*** DATASET EXTRACT ***
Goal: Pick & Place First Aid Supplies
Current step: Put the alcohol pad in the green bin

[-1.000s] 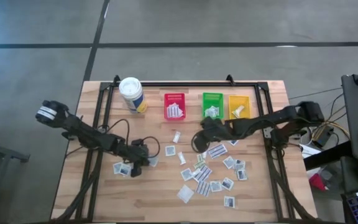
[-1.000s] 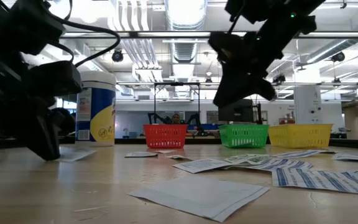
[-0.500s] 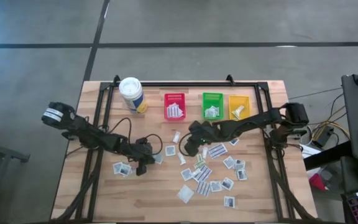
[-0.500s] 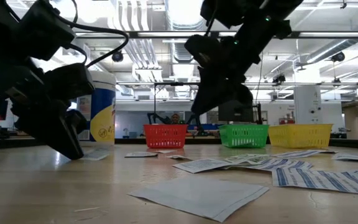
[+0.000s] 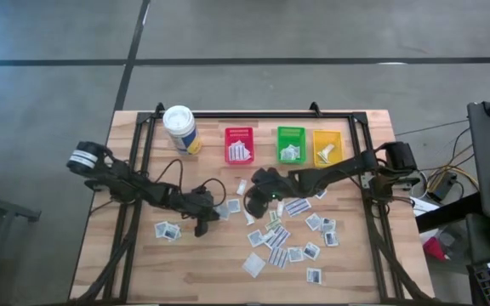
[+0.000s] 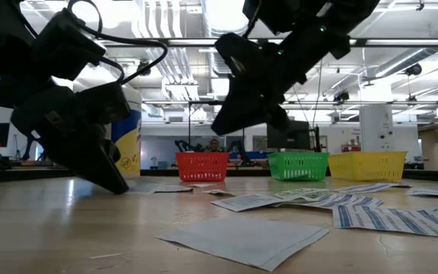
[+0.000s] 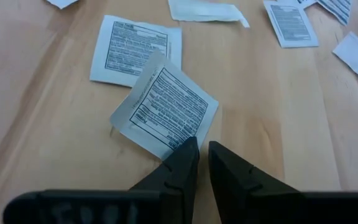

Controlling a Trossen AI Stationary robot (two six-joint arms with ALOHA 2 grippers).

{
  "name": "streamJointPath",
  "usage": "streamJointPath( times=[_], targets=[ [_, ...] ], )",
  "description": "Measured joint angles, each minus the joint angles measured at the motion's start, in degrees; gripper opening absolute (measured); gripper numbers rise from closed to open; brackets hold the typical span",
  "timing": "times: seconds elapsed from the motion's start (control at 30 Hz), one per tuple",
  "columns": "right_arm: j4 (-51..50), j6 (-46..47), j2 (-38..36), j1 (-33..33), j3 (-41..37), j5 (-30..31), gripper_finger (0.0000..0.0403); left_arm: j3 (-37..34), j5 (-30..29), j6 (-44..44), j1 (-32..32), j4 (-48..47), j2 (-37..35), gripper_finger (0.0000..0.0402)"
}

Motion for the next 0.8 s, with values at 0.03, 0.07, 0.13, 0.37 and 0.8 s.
streamJointPath(
  times=[0.03,0.07,0.13,0.37,0.8],
  targets=[
    [1.2,0.0,0.5,0.1,0.0,0.0,0.0061,0.0,0.0,0.0,0.0,0.2,0.1,0.0064],
    [3.2,-0.1,1.0,0.3,0.1,0.0,0.0061,0.1,0.0,0.0,0.0,0.1,0.2,0.0064],
    [4.4,-0.8,1.6,0.7,-0.1,-0.2,0.0061,0.2,-0.3,0.0,0.0,0.1,0.2,0.0064],
    [13.1,-5.3,4.9,2.7,-0.1,-0.3,0.0054,0.3,-0.7,-0.1,0.0,0.4,-0.3,0.0064],
    [18.0,-5.8,13.3,2.5,3.4,0.4,0.0089,0.2,-0.8,1.8,0.1,1.1,-0.3,0.0064]
  ],
)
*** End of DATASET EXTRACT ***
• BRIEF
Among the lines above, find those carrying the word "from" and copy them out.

• SOLUTION TO THIS EXERCISE
  "description": "Measured joint angles, each minus the joint angles measured at the motion's start, in degrees; gripper opening absolute (measured); gripper numbers rise from closed to open; brackets hold the typical span",
  "timing": "times: seconds elapsed from the motion's start (control at 30 Hz), one per tuple",

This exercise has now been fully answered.